So what does this mean for the hops? Ali and Peter got an analytical analysis of several hop varieties grown in the UK, the US and in New Zealand, and compared the results. “The only part of the analysis that was different was myrcene, which is an indicator of monoterpenes… and they are an indicator for aroma intensity,” says Ali. “We have lower myrcene in hops grown in Britain, mostly because of sunlight levels. So a variety grown in the UK will have lower aroma intensity levels than the same hop grown in the USA or Australia.”

Oh. Well… that’s a bit of a shame, isn’t it? Does that mean that our hops are a bit… bland?

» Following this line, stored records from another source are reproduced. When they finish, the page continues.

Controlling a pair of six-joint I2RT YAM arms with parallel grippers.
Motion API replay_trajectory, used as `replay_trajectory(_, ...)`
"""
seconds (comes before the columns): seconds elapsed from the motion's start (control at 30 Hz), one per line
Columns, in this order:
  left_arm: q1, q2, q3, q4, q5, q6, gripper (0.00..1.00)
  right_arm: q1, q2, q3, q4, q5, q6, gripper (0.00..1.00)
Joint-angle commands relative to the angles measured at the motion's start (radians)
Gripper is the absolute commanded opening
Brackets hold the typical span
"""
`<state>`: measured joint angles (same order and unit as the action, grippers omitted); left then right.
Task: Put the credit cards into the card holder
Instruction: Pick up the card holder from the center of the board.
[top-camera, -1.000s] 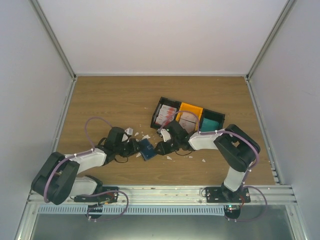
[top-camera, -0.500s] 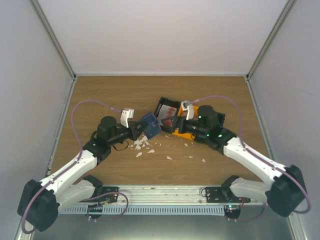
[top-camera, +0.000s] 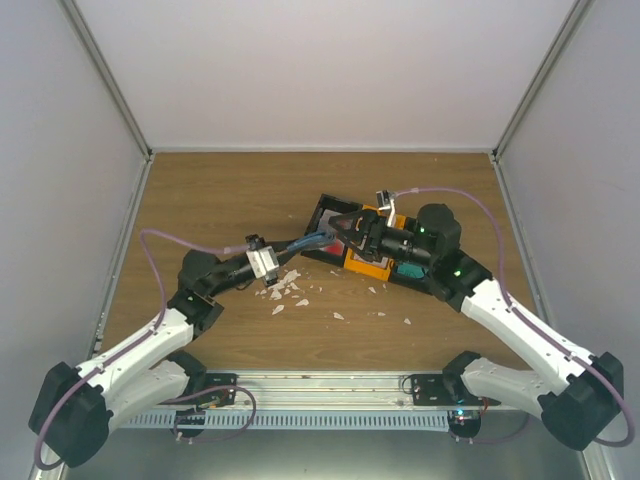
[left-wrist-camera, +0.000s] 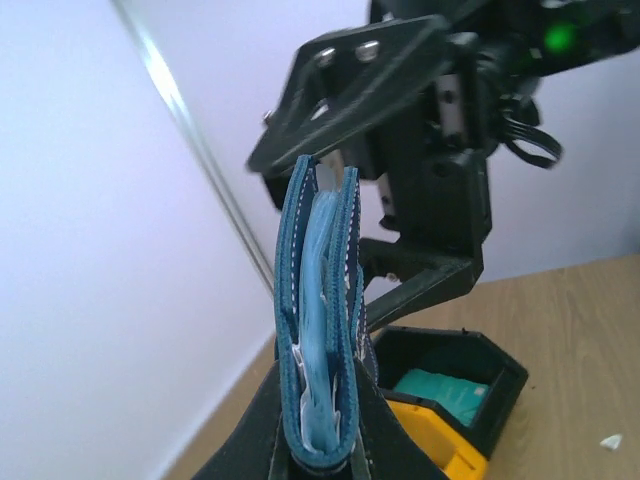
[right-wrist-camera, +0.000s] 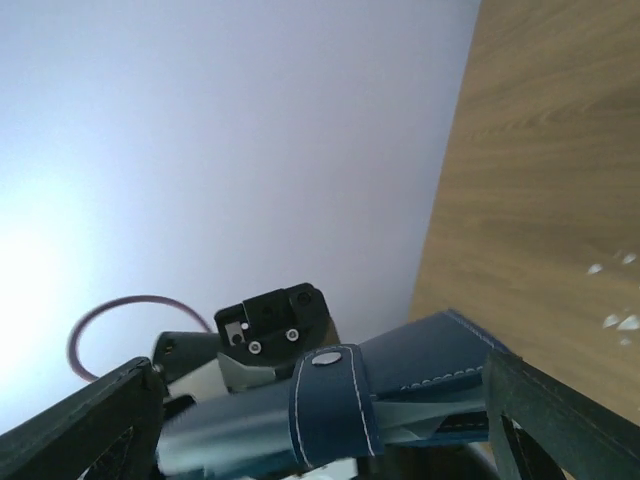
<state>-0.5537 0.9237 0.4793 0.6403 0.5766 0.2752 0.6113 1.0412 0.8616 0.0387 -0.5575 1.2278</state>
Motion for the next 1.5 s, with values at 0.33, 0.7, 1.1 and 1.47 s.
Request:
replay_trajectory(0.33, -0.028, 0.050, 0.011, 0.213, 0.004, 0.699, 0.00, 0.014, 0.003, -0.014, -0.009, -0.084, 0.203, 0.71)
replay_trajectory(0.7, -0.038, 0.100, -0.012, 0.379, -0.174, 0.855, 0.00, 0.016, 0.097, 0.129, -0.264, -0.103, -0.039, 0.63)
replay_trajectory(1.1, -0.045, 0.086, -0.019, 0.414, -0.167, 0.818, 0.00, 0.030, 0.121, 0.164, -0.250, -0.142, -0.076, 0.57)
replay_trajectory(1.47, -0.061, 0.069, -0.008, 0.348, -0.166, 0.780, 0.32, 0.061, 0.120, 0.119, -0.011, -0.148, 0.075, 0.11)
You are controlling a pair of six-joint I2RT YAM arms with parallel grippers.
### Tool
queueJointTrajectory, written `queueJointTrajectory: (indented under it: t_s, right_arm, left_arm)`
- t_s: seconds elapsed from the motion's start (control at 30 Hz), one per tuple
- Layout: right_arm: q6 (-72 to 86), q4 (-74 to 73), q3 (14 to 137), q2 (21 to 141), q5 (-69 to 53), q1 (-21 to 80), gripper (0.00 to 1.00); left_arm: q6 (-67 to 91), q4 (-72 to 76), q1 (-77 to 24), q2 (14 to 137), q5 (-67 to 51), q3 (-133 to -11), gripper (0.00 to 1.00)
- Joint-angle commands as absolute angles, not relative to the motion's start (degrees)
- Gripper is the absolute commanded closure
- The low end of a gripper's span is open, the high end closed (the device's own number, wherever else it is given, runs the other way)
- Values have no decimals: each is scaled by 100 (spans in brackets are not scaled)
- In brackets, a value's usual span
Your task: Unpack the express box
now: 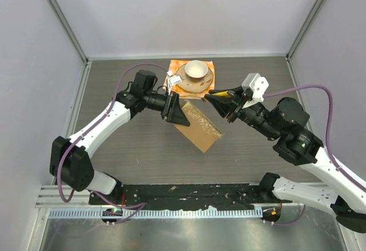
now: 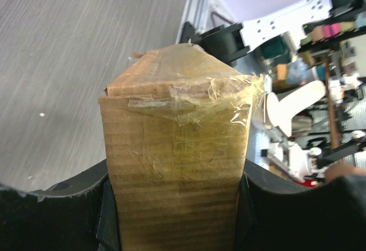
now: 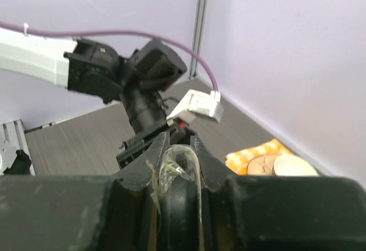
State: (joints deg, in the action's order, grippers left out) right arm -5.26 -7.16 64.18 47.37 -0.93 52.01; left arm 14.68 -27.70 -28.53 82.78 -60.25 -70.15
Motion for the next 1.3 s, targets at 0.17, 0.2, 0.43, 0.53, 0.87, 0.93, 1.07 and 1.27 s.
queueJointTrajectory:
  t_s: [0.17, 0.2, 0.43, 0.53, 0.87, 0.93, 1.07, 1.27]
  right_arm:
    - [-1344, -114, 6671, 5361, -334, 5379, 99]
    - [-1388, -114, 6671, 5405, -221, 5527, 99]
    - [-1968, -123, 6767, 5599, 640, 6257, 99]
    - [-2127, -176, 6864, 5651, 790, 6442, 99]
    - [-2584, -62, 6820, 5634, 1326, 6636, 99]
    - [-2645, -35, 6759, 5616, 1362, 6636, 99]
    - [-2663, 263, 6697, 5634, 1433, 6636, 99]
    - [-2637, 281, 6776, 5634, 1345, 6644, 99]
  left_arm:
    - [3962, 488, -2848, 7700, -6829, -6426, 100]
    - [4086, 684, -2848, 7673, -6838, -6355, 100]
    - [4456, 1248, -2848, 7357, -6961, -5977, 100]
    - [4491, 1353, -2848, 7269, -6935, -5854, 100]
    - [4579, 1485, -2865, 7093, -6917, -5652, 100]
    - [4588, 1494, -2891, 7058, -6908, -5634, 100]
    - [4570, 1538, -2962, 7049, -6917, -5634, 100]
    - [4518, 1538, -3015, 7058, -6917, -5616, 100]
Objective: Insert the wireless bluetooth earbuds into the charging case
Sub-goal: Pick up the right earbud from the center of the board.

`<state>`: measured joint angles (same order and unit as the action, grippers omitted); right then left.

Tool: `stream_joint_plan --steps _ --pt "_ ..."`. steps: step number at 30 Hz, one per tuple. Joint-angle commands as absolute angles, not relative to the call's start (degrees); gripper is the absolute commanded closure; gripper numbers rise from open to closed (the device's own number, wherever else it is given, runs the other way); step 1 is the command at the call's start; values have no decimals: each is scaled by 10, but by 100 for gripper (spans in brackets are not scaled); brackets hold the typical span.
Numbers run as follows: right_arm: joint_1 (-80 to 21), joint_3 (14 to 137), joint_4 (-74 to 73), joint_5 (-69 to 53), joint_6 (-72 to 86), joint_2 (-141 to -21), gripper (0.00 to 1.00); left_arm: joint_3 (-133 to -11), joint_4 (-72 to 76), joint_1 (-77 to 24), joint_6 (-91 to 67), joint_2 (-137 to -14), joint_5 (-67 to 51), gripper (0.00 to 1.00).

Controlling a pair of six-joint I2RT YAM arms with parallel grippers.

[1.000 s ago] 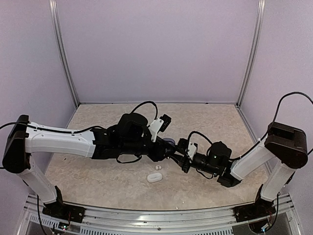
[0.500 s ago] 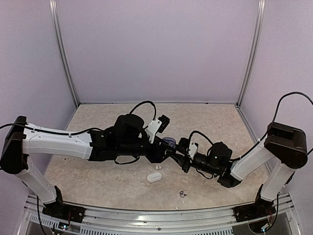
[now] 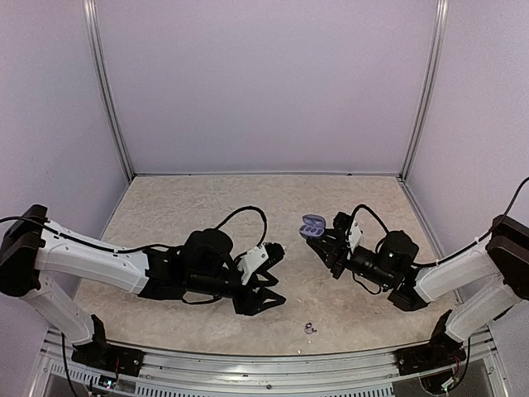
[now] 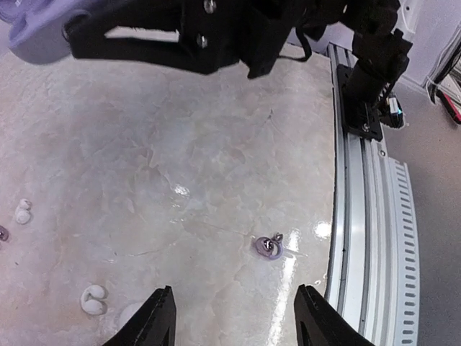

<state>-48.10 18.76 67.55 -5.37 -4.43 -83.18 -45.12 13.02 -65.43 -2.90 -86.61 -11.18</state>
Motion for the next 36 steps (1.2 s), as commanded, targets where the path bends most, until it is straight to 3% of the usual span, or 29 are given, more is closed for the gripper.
stream_joint_plan --steps 1,15,36 --pt "-471 163 614 -54 -23 -772 100 -486 170 -674 22 -953 -140 46" --pt "-458 105 567 -28 -24 -662 100 -557 225 -697 86 -1115 -210 52" --pt "-454 88 567 -19 -25 -642 100 -586 243 -688 122 -1180 -234 62"
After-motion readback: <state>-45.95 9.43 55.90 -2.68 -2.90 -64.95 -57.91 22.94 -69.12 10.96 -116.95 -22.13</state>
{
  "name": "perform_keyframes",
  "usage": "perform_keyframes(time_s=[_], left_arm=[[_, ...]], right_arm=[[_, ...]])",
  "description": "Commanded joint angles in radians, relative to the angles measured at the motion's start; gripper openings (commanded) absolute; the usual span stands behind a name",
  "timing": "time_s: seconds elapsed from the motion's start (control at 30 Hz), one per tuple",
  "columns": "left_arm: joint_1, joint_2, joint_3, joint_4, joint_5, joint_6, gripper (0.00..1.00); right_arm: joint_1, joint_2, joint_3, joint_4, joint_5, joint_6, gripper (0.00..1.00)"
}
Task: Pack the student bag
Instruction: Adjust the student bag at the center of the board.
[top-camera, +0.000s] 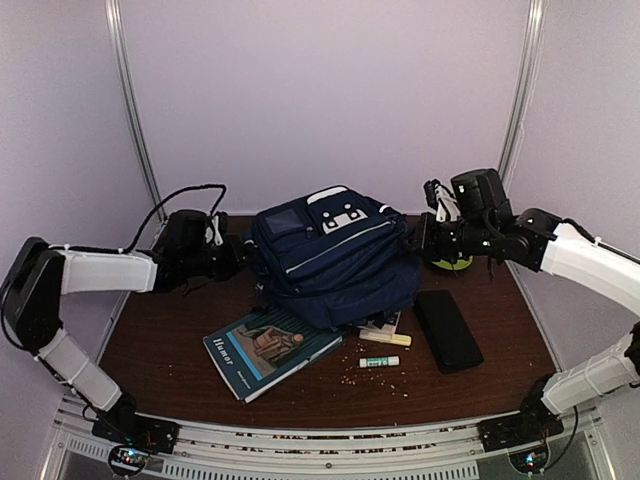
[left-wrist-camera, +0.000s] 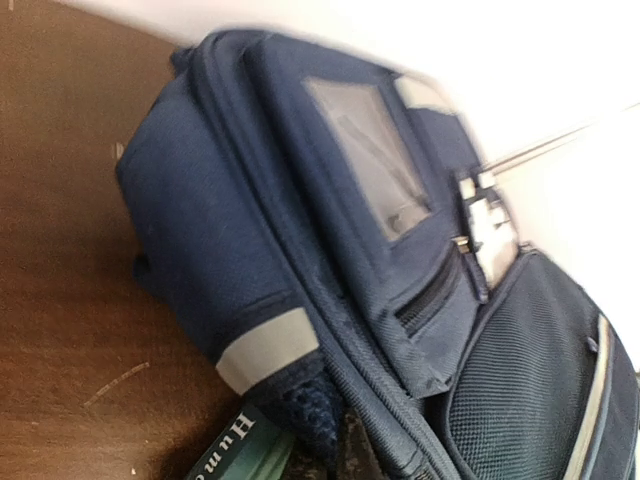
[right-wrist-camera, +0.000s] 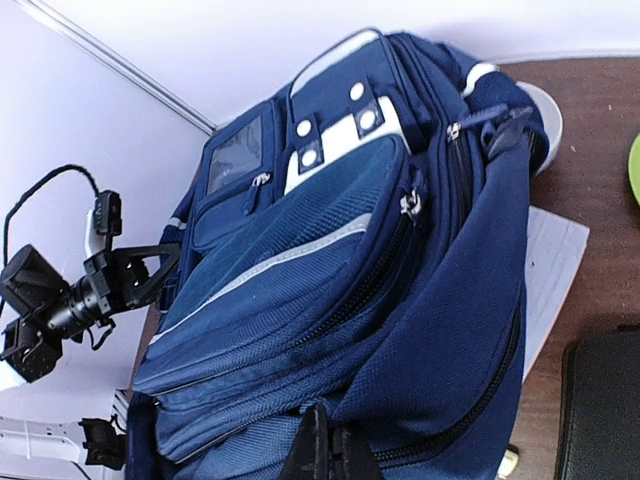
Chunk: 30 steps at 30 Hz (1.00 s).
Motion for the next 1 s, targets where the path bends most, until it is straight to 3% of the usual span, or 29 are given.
perform_keyframes(time_s=[0.0,0.23,0.53,0.73,0.97], left_arm=[[0.018,-0.233,0.012,0.018,-0.148,0.127,0.00],[0.031,-0.503,-0.027,-0.144,-0.306,0.200,0.00],[0.031,-0.841,-0.219,-0.289,-0.482,0.211,0.00],[0.031,-0.924,-0.313,-0.311,-0.484,0.196,0.00],[0.031,-0.897,-0.353,-0.253,-0.403,0.169,0.00]], right_arm=[[0.012,0.056,0.173,0.028,0.004,-0.074,0.00],[0.056,0.211,0.380,0.040,-0.041,-0.092,0.00],[0.121,0.457,0.583,0.096,-0.099,-0.084,0.00],[0.127,0.502,0.562,0.145,-0.078,-0.057,0.00],[0.122,0.511,0.519,0.093,0.021,-0.098,0.00]])
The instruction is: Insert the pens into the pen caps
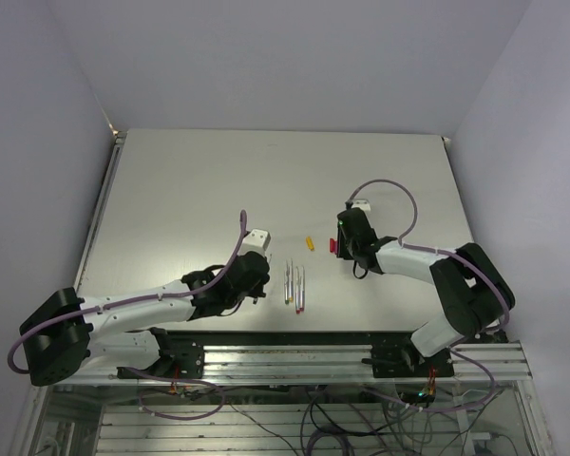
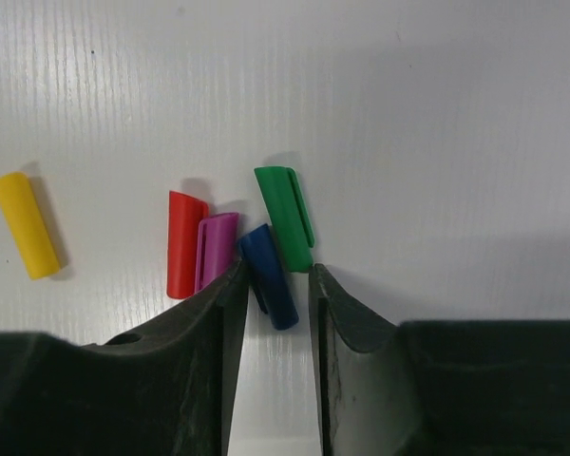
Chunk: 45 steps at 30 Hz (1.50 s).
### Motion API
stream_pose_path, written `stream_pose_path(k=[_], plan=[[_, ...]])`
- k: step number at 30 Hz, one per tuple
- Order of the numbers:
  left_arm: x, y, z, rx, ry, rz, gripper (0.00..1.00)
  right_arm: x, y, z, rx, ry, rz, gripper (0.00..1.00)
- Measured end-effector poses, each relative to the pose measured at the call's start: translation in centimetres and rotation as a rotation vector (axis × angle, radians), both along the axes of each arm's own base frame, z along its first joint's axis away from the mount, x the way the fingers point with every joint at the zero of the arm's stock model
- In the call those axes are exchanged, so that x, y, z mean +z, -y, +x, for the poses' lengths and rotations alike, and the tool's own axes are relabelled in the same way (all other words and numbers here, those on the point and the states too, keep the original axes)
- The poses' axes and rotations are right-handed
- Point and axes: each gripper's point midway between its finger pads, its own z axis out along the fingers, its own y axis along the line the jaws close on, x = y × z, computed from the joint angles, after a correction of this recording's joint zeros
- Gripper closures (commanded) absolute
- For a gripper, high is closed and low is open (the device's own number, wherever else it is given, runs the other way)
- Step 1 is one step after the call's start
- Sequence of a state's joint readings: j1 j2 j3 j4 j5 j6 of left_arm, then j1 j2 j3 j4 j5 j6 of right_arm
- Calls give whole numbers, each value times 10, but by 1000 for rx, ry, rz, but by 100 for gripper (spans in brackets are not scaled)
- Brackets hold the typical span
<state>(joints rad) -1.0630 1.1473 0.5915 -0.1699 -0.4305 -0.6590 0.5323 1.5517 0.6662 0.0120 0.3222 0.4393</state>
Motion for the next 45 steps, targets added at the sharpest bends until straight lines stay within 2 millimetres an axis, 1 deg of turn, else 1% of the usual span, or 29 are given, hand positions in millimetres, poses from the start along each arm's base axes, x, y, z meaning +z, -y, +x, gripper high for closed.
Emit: stream_pose_path(k=[7,11,13,15,22,27,28,30,33,36,39,42,45], plan=[[-6,-6,-1,10,-5,22,93,0,-2,5,-2,9,0,76],[-6,-7,-1,14,-3,25,93,0,-3,7,-6,12,2,92],[-6,-8,-1,16,-2,26,93,0,-3,7,-10,15,6,97],[-5,-8,-1,17,-1,26,93,1,-4,8,-16,21,15,100],[-7,-8,-1,17,-4,31,93,2,-4,8,-26,20,24,100],[-11,-8,-1,16,-8,36,93,6,-1,2,-21,17,23,100],[-11,-7,-1,16,-6,33,93,11,0,0,-19,24,27,100],[-12,-7,-1,13,-1,24,93,29,-1,0,-10,65,50,100],[-9,-6,-2,0,21,-15,93,67,-6,5,4,162,112,100],[1,-4,-2,-18,64,-82,93,110,-11,7,26,275,187,100],[14,2,-2,-42,109,-155,93,143,-18,3,64,369,270,100],[25,11,-2,-74,141,-205,93,166,-24,-6,109,448,361,100],[40,28,-5,-136,184,-270,93,183,-35,-15,164,505,451,100]])
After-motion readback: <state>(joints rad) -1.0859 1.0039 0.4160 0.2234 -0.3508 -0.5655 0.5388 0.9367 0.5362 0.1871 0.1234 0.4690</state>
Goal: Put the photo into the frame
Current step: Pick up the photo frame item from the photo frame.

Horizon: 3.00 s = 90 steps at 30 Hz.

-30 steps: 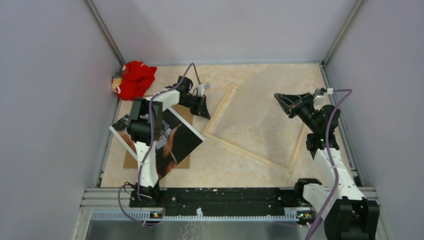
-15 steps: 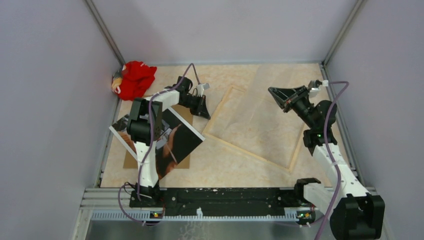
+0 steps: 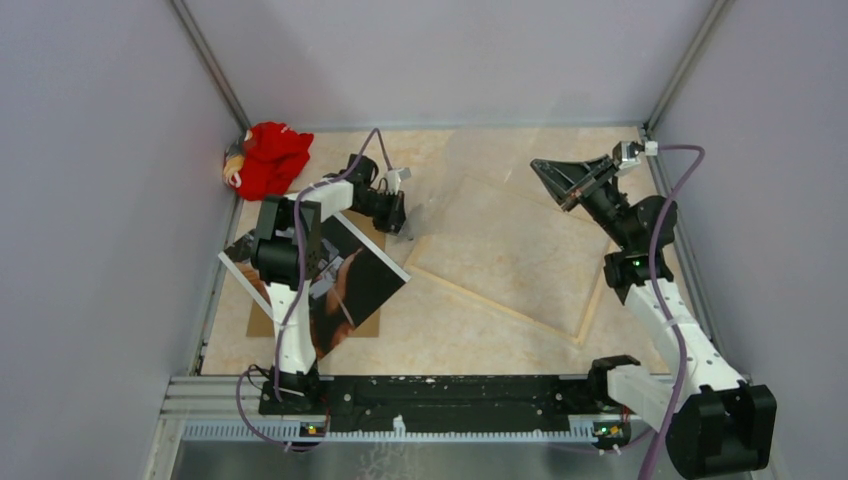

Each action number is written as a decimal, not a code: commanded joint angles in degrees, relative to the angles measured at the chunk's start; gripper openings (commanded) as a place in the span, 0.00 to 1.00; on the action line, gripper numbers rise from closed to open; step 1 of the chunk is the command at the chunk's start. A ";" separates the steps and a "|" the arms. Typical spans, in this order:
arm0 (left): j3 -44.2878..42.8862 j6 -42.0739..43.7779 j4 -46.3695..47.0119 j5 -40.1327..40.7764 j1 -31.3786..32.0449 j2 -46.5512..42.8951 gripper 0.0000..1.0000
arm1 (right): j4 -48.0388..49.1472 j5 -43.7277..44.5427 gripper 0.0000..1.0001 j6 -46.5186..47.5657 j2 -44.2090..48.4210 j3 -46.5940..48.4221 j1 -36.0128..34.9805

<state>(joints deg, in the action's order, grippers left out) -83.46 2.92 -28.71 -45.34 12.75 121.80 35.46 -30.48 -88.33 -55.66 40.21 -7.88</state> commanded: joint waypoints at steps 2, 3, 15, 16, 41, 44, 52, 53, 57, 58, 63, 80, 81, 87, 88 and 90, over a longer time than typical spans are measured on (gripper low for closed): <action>0.13 -0.67 -0.21 0.13 -0.89 -0.23 0.00 | 3.33 -5.34 0.00 1.90 -0.30 -2.34 -0.87; 0.07 -0.71 -0.16 0.24 -1.19 -0.32 0.00 | 2.08 -7.22 0.00 3.23 -0.83 -3.39 -0.70; -0.10 -0.72 0.14 2.25 -3.88 -0.96 0.00 | -31.56 -16.18 0.00 34.04 -1.51 -4.47 9.96; -0.19 -0.65 0.07 2.05 -3.88 -1.02 0.00 | -33.62 -15.66 0.00 36.94 -1.91 -3.53 10.20; -0.38 -0.28 -0.63 0.87 -2.78 -2.05 0.00 | -46.39 3.34 0.00 46.95 2.33 -4.78 14.33; -0.50 -0.28 -0.73 0.83 -2.58 -2.07 0.00 | -46.40 4.93 0.00 46.72 2.85 -5.50 14.52; -0.80 -0.28 -0.99 0.51 -2.12 -1.88 0.00 | -43.91 7.88 0.00 45.67 3.99 -6.44 14.74; -0.75 -0.29 -0.97 0.52 -2.05 -1.89 0.00 | -43.56 8.21 0.00 45.56 3.98 -6.45 14.74; -0.59 -0.28 -1.00 0.34 -1.96 -1.95 0.00 | -42.71 9.38 0.00 45.53 3.90 -6.46 14.73; -0.61 -0.20 -1.00 0.34 -1.94 -1.96 0.00 | -42.60 9.59 0.00 45.49 3.81 -6.46 14.73; -0.42 -0.24 -0.95 0.37 -1.94 -1.92 0.00 | -42.58 11.21 0.00 45.37 3.78 -6.69 14.82; -0.30 -0.03 -0.88 0.49 -1.94 -1.91 0.00 | -42.93 12.13 0.00 44.92 4.42 -8.52 16.64; -0.35 -0.10 -0.91 0.56 -1.94 -1.95 0.00 | -43.04 12.00 0.00 44.99 4.35 -8.55 16.71; -0.19 -0.06 -1.00 0.67 -1.94 -2.16 0.00 | -43.41 11.76 0.00 45.10 4.42 -8.98 17.26; -0.20 -0.08 -1.00 0.64 -1.94 -2.16 0.00 | -43.52 11.69 0.00 45.09 4.43 -9.00 17.42; -0.17 -0.02 -0.94 0.77 -1.94 -2.18 0.00 | -43.86 11.58 0.00 45.18 4.50 -9.03 17.84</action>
<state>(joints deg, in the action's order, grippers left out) -83.44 2.74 -29.21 -43.88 10.61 121.80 -9.45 -18.81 -43.53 -52.51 31.42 8.73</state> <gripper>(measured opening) 0.005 0.004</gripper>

“No,” Ali says emphatically. “This is where it’s special. Lower myrcene means there’s more room for everything else. That’s a long list. It means that the hop flavour from a British hop is more complex because there’s more room for the other flavour indicators. The aromas have more range, more breadth and more depth.” Perhaps we’ve been blinded by the craze of mouth-puckeringly hoppy IPAs. “If you think what are we famous for in terms of world brewing, we’re known for very drinkable, sessionable beers – the reason why we can produce these is the breadth in our hops. One dimensional beers are great for one pint, but they don’t bring people back for another. American craft brewers are experimenting with British hops and the commercial reality that they can deliver session beers.”

logo-e1346773961375“So that’s the USP – delicate, complex aromas,” Ali concludes. With this identified, she set about shaking up the British Hop Association (previously The National Hop Association). In fact, the renaming was her own suggestion: “Our best visual mnemonic is the Union Jack, so I said we had to be the British Hop Association,” she explains. “They needed a website, one place where anybody – brewers in particular – can go for the correct information on British hops, because there’s a lot of misinformation out there. We needed to work with our merchants, to make marketing plans to get them to sell better on our behalf. And we needed to start standing on the rooftops and shouting about what is special about British hops.”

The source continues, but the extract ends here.